Scan the records below for the line containing "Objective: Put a" and the line containing "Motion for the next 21". Copy both, plus every line between, exactly.

• **INPUT FOR THIS TASK**:
++++++

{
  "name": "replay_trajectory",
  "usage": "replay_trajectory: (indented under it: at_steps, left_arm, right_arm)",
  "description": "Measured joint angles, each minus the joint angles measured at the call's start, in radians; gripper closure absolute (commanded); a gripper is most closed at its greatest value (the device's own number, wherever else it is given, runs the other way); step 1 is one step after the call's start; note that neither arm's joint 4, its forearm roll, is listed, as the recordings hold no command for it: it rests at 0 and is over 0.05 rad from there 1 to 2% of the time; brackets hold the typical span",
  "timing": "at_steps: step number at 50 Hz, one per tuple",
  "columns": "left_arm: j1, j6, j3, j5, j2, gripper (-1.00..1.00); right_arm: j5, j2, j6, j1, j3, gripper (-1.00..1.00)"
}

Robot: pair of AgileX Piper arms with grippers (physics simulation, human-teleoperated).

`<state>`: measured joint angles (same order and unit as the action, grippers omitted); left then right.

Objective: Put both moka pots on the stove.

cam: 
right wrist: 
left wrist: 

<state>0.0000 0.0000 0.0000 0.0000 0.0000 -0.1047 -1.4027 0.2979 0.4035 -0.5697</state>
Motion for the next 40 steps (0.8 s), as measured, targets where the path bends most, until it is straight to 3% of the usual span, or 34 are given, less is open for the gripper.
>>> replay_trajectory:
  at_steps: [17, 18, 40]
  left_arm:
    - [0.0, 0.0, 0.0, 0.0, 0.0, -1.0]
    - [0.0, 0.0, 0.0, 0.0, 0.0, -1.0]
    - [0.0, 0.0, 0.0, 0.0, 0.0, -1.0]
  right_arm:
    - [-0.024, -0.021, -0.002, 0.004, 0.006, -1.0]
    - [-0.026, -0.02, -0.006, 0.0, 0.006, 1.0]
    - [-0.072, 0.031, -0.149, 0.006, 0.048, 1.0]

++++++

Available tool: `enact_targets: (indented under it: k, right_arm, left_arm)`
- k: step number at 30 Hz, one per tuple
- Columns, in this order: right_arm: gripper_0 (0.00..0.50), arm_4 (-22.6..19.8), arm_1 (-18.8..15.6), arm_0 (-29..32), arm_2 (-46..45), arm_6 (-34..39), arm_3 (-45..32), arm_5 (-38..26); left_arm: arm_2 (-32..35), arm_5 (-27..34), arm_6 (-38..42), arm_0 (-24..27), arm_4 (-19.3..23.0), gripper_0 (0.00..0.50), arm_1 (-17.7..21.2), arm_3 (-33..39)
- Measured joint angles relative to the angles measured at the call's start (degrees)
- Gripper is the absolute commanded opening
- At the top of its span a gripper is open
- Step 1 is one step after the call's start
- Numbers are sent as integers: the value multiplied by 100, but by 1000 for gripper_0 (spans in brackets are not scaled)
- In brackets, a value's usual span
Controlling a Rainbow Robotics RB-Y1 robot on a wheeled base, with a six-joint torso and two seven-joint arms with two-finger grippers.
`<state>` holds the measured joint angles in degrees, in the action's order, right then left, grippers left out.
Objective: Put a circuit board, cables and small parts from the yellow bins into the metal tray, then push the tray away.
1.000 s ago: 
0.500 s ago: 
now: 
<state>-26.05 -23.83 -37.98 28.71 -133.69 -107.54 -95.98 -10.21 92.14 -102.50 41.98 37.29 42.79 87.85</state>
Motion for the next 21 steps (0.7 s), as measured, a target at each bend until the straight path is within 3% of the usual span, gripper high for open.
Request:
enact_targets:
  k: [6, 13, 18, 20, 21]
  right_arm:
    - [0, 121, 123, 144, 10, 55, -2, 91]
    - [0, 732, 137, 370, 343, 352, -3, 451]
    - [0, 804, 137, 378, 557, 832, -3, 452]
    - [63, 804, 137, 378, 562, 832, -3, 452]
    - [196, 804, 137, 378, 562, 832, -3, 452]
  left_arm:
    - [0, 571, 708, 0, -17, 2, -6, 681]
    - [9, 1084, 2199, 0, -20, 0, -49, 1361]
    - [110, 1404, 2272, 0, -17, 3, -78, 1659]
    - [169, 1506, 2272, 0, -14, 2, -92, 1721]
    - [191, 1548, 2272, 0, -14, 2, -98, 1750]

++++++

• **EXPECTED OUTPUT**:
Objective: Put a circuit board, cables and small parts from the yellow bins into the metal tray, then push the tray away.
1.000 s ago: 
0.500 s ago: 
now: 
<state>-26.05 -23.83 -37.98 28.71 -133.69 -107.54 -95.98 -10.21 92.14 -102.50 41.98 37.29 42.79 87.85</state>
Motion for the next 21 steps (0.7 s), as measured, a target at each bend until the straight path is within 3% of the usual span, gripper high for open.

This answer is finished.